▸ **WHAT NEEDS TO BE DONE**:
This exercise needs the listing below duplicated exactly.

▸ **DATA RECORDS**:

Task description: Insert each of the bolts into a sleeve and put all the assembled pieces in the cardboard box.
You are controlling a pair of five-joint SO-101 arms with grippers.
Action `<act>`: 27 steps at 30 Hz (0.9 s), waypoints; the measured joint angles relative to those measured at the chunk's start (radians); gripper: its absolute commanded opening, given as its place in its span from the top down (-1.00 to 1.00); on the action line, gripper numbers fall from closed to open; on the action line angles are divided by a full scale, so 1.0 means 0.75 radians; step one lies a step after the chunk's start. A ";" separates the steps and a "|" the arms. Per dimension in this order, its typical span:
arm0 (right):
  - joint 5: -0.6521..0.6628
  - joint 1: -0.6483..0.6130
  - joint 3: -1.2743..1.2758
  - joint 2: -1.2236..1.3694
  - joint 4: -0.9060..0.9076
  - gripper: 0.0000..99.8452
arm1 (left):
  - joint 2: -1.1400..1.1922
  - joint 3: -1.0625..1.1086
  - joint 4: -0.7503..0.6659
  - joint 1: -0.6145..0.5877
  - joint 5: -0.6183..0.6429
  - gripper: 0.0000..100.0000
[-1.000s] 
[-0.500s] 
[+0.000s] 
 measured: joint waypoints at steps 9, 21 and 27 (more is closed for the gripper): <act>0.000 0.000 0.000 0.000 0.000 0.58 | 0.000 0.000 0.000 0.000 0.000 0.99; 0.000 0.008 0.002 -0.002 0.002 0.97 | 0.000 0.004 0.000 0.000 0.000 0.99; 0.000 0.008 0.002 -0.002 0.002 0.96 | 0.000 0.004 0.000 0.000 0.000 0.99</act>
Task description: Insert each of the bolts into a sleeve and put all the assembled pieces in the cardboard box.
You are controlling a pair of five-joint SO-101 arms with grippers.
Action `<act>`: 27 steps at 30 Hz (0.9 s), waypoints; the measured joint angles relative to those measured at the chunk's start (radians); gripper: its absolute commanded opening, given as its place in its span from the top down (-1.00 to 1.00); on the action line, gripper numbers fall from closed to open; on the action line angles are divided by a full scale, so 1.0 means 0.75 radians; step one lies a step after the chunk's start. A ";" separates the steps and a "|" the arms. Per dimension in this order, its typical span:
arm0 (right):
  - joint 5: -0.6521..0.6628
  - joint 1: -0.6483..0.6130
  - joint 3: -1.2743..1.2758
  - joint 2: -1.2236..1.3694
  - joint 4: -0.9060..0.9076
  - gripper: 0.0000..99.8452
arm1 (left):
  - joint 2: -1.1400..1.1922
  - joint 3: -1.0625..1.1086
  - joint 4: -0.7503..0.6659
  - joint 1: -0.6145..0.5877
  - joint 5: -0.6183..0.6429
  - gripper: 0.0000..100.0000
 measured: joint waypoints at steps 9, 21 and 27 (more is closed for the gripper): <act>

▸ **ANSWER SECTION**:
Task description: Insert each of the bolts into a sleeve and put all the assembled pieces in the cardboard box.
You are controlling a pair of five-joint SO-101 arms with grippers.
Action `<act>`: 27 steps at 30 Hz (0.9 s), waypoints; the measured joint angles relative to those measured at the chunk's start (radians); gripper: its absolute commanded opening, given as its place in its span from the top down (-1.00 to 1.00); on the action line, gripper numbers fall from closed to open; on the action line angles are divided by a full scale, so 1.0 means 0.75 radians; step one lies a step after the chunk's start. A ";" separates the steps and a "|" the arms. Per dimension in this order, its typical span:
arm0 (right):
  - joint 5: -0.6521..0.6628
  - joint 1: -0.6483..0.6130
  - joint 3: -1.2743..1.2758
  - joint 2: -1.2236..1.3694
  - joint 4: -0.9060..0.9076
  - gripper: 0.0000..99.8452
arm1 (left):
  - joint 2: -1.1400..1.1922
  - joint 3: -1.0625..1.1086
  - joint 4: -0.7503..0.6659
  - joint 1: -0.6145..0.5877
  - joint 5: -0.6183..0.6429
  - gripper: 0.0000..100.0000
[-1.000s] 
[-0.500s] 
[+0.000s] 
 measured: joint waypoints at steps 9, 21 and 27 (more is closed for the gripper): <act>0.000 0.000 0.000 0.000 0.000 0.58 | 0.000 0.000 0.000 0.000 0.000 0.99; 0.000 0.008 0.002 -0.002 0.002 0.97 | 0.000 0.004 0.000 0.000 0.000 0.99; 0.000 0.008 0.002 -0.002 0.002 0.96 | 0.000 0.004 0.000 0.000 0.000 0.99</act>
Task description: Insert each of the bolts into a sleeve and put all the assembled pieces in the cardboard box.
You are controlling a pair of five-joint SO-101 arms with grippers.
Action `<act>`: 27 steps at 30 Hz (0.9 s), waypoints; the measured joint angles relative to those measured at the chunk's start (radians); gripper: its absolute commanded opening, given as its place in its span from the top down (-1.00 to 1.00); on the action line, gripper numbers fall from closed to open; on the action line angles are divided by a full scale, so 1.0 means 0.75 radians; step one lies a step after the chunk's start. A ";" separates the steps and a "|" the arms. Per dimension in this order, its typical span:
arm0 (right):
  - joint 5: -0.6521..0.6628
  - joint 1: -0.6483..0.6130
  - joint 3: -1.2743..1.2758
  - joint 2: -1.2236..1.3694
  - joint 4: -0.9060..0.9076
  - gripper: 0.0000..99.8452
arm1 (left):
  - joint 2: -1.1400..1.1922
  - joint 3: -1.0625..1.1086
  - joint 4: -0.7503..0.6659
  - joint 1: -0.6145..0.5877
  - joint 5: -0.6183..0.6429
  - gripper: 0.0000..100.0000
 measured: joint waypoints at steps 9, 21 and 27 (more is closed for the gripper): <act>

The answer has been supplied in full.